A Expressão Artística nos Alienados – Capítulo 7 – Parte 6

  

Lembremos que a doença que era chamada de Paralisia Geral, nessa época, correspondia à sífilis cerebral. Na época de Osório César já se conhecia o treponema pallidum que era o agente causal dessa moléstia. Mas ainda não tinha se desenvolvido o tratamento que surgiria a partir da penicilina tempos depois.  

 

Continua Osório César...

 

     Vejamos, como exemplo, os versos de um paralítico geral, homem de letras, antigo pensionista de Ville-Évrard:

“Quel crime ai-je commis pour être solitaire?

Je ne vois sous mes yeux que des fous torturés

Et des brutes frappant leurs corps défigurés.

Je n’ai d’autres recours que prier et me taire:

Oh! Seigneur, si je vous ai toujours bien servi,

Brisez l’asile infame où mon âme agonise.

Si ma captivité plus longtemps s’éternise,

Que dois-je faire, ô maitre, em qui ma foi survit?

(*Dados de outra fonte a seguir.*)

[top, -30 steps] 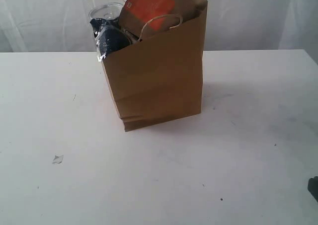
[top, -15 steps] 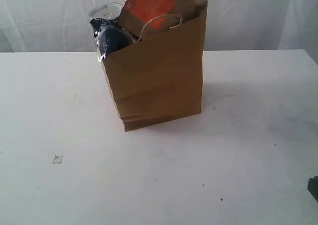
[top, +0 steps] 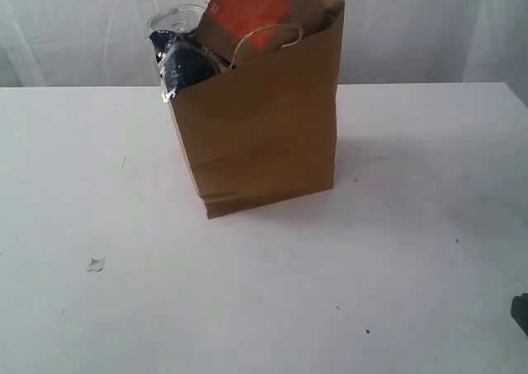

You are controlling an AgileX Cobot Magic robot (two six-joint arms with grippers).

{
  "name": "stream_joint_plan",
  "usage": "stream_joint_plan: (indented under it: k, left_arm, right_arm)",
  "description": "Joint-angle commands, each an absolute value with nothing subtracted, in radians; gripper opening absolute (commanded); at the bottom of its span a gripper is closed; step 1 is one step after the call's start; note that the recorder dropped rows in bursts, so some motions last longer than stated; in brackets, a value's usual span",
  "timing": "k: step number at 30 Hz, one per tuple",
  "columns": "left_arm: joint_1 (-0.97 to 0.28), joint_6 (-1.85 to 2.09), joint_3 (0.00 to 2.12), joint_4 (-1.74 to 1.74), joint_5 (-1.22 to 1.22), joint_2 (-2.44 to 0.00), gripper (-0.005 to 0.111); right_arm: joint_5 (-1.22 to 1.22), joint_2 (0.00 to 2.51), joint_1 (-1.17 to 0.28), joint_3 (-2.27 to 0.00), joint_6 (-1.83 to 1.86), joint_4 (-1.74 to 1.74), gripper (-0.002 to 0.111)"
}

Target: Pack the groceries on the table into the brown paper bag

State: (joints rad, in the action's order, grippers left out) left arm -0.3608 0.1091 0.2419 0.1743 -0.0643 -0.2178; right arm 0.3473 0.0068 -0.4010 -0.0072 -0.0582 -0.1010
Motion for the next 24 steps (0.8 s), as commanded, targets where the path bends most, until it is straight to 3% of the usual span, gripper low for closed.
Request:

J’ai, calme et réfléchi, suporte les injures

De tous les médecins liant ma volonté,

Et je sens s’élever dans mon Coeur irrité,

Une haine de fou pour ces docteurs parjures.

Laches! Vous ferez bien de ne pas provoquer

D’un seul affront de plus ma fierté qui s’indigne;

Car d’un seul de mes poings, avec ma force insigne

Je ferais d’un seul coup votre tête craquer.”[1]

[Tradução a seguir]

[Qual crime eu cometi para ser solitário?

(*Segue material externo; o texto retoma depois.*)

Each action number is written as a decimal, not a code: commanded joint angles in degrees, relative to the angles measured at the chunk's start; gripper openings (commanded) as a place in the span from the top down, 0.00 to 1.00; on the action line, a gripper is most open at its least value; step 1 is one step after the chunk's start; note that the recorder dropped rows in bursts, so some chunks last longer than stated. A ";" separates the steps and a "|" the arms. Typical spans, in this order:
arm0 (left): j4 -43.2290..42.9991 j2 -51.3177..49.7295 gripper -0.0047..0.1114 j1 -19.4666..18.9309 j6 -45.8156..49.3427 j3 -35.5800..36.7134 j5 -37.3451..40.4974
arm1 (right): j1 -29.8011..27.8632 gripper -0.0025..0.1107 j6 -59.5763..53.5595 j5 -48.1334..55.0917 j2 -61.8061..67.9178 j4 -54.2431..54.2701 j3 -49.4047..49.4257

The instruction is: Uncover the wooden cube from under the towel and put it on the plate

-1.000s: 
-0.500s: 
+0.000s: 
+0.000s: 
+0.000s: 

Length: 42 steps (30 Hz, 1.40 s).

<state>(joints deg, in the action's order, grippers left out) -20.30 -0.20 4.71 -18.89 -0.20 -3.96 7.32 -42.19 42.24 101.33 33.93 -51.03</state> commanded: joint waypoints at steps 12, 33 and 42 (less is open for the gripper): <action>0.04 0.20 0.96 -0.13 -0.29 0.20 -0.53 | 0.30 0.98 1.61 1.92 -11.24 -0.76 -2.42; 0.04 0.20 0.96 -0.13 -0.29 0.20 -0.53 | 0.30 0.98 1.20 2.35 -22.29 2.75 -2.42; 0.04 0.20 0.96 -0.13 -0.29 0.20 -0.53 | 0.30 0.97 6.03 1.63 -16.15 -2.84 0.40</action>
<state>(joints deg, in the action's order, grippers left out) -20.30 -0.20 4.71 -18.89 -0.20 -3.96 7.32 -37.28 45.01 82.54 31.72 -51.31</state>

Só vi sob meus olhos loucos torturados

E brutos sacudindo seus corpos desfigurados

Eu não tive outros recursos que orar e me abafar:

Oh, Senhor! Se eu sempre lhe bem servi

Acalma o asilo infame onde minha alma agoniza

Se minha escravidão por muito tempo se eterniza

Que devo fazer, oh mestre, para que minha fé sobreviva?

Eu tenho, calma e refletidamente, suportado as injúrias

De todos os médicos ligando minha vontade

E eu sinto se elevar no meu coração irritado

Uma raiva de louco por esses doutores todo dia.

Covardes! Vocês fariam bem de não provocar

Com mais uma afronta meu orgulho que se indigna;

Porque de um só de meus punhos, com minha força insigne

Eu faria de um só golpe vossa cabeça rachar.]

 

 



[1] Comunicado por Sérieux. Citado por Antheome et Dromond. Obra cit. Pag. 253.